▶ AIM OF THE TASK:
For this exercise, copy exactly the lines below from the one with "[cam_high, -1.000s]" through the one with "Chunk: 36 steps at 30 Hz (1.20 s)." and leave out the pictures.

####

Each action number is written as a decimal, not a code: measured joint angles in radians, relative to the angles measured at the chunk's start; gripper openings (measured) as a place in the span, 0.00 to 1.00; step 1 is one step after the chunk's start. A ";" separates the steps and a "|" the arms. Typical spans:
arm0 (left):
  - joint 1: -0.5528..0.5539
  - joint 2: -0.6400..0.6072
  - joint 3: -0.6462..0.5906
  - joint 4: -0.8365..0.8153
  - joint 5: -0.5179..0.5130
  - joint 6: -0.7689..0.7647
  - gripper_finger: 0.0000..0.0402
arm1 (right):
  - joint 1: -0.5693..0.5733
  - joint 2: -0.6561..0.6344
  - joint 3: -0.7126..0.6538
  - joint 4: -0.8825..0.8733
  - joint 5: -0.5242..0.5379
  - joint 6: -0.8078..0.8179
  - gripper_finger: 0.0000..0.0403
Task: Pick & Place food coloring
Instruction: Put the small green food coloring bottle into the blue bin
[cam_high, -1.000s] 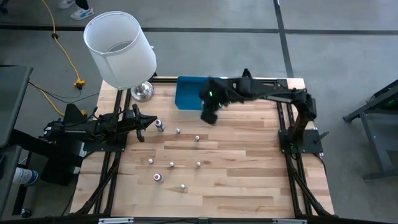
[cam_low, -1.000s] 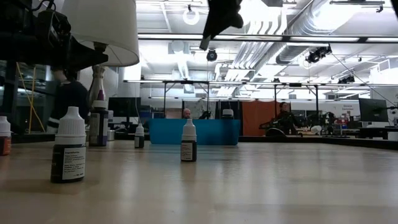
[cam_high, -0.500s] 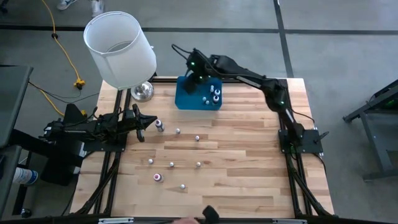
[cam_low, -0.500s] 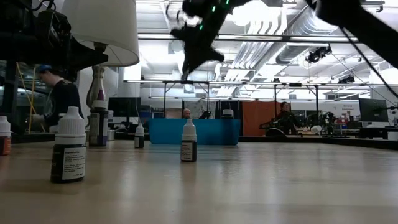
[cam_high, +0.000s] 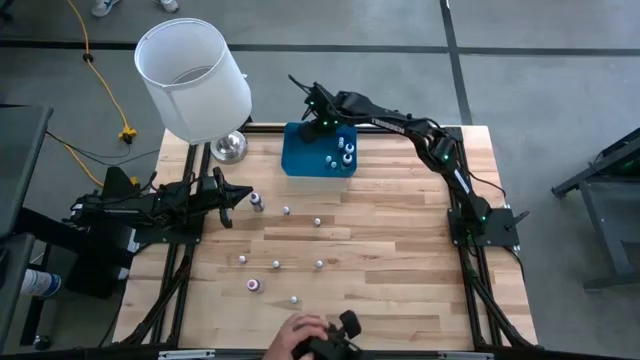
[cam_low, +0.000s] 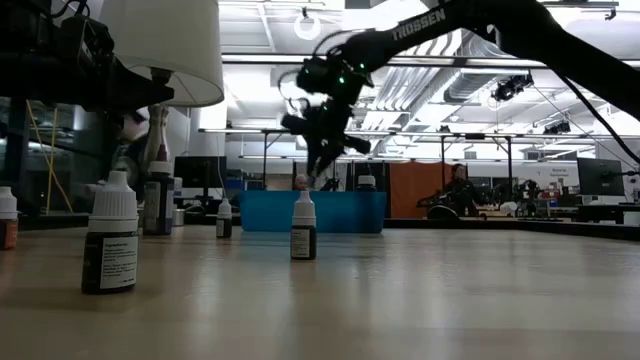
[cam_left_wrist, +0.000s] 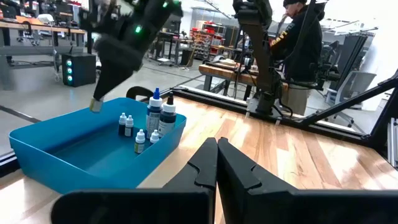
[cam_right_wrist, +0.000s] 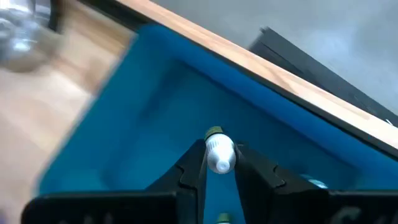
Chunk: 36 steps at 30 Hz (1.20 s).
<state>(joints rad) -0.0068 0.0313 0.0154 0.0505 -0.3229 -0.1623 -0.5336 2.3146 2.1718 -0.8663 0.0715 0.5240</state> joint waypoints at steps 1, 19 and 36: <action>0.000 0.000 0.000 0.000 0.000 0.000 0.00 | -0.008 0.000 -0.011 -0.001 0.000 0.000 0.15; 0.000 0.000 0.000 0.000 0.000 0.000 0.00 | -0.084 -0.001 -0.107 0.023 -0.010 0.014 0.15; 0.000 0.000 0.000 0.000 0.000 0.000 0.00 | -0.089 0.025 -0.107 -0.033 -0.028 -0.008 0.15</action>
<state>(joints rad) -0.0069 0.0312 0.0156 0.0505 -0.3229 -0.1623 -0.6228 2.3391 2.0651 -0.8997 0.0430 0.5156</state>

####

▶ ANSWER:
[cam_high, -1.000s] 
[cam_low, -1.000s] 
[cam_high, -0.500s] 
[cam_low, -0.500s] 
[cam_high, +0.000s] 
[cam_low, +0.000s] 
[cam_left_wrist, +0.000s] 
[cam_right_wrist, +0.000s] 
Chunk: 36 steps at 30 Hz (1.20 s).

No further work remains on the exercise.